AI Engineer
Software Engineering, Data Science
Bengaluru, Karnataka, India
Job Description
Key Responsibilities
• Harness Engineering: Build and maintain the LLM harnesses that power each AI feature — agent loops, tool/function calling, context construction, memory, retries, and failure handling. Use frameworks like LangChain, LlamaIndex, or LangGraph where they fit; write custom orchestration where they don't.
• Prompt Engineering: Design, iterate, and version prompts as first-class assets. Run structured prompt experiments, measure deltas with eval datasets, and keep prompt libraries clean and reviewable.
• RAG Pipelines: Build and operate Retrieval-Augmented Generation pipelines that extract information from documents and parse it into structured knowledge bases — chunking, indexing, retrieval, reranking, prompt assembly, and response handling — collaborating with the AI Architect to shape and refine the patterns.
• Embeddings & Vector Indexes: Generate embeddings and manage vector indexes (e.g., OpenSearch, Pinecone, pgvector). Tune indexes for retrieval quality and cost.

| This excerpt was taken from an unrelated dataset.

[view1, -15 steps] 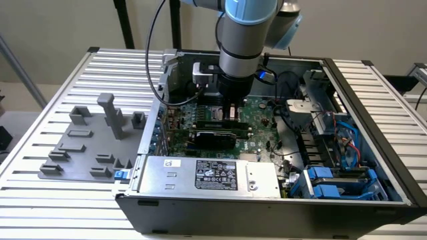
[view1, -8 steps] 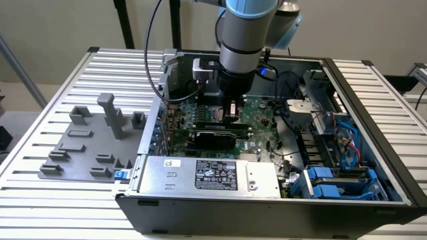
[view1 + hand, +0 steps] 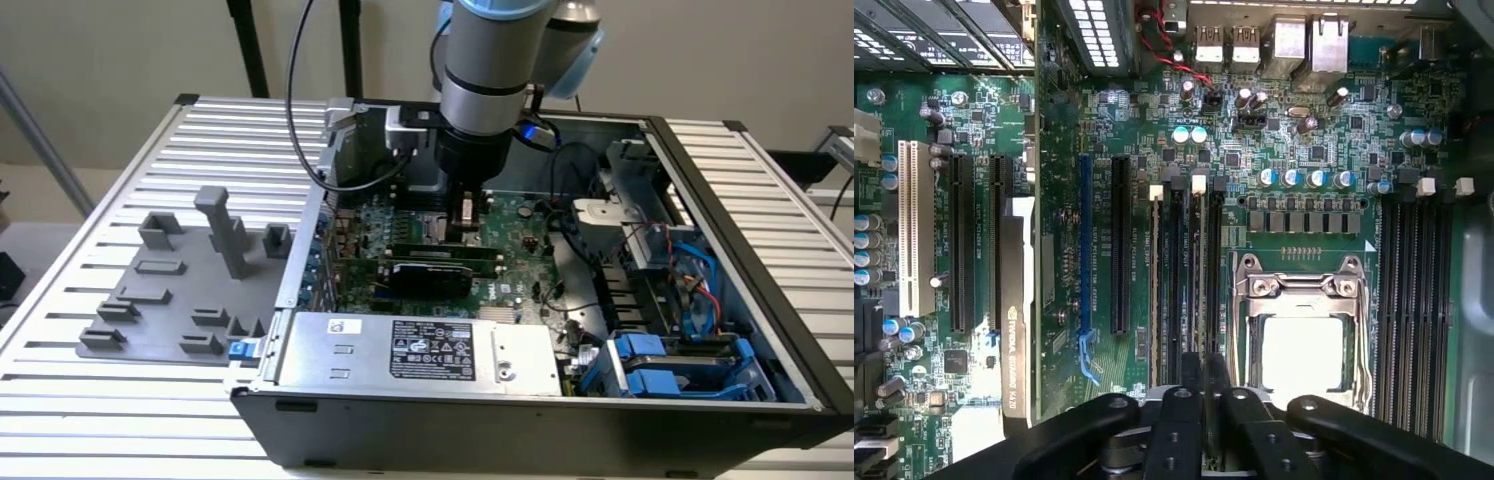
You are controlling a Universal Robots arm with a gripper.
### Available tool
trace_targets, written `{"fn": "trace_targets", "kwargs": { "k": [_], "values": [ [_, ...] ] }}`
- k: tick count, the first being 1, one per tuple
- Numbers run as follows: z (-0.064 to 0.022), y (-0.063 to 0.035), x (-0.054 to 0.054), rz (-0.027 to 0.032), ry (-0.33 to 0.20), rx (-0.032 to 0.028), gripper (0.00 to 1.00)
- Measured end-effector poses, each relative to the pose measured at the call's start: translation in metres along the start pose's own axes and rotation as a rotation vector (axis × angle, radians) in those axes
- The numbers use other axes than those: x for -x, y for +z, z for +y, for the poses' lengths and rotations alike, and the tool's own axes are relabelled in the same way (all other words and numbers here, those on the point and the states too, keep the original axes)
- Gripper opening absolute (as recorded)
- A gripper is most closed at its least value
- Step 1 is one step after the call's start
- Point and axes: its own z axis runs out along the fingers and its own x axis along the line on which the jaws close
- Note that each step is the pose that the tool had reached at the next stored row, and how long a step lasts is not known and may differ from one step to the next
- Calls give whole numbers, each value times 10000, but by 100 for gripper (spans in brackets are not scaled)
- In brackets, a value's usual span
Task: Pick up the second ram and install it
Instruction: 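Insert the second ram into the second slot, then press down the second ram until it locks into place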
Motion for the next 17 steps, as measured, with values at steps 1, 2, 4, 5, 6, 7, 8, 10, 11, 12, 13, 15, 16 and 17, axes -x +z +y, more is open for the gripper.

• Data Parsing & Curation: Build extraction and parsing pipelines for documents, structured records, and customer datasets so they are clean, labeled, and ready for downstream AI work.
• Accuracy Validation: Write and operate accuracy validation scripts. Maintain evaluation datasets and report quality metrics to the Strike Team and the AI Architect.
• Light ML Work: Apply traditional ML where appropriate — classification, clustering, lightweight fine-tuning — to complement LLM-based components.
• Analysis: Do the data analysis that informs AI design decisions — sample inspection, error analysis, prompt iteration.
KPIs & Success Metrics
• AI feature accuracy and quality against eval datasets meets the project bar.
• Prompt iteration velocity with measurable eval deltas on owned features.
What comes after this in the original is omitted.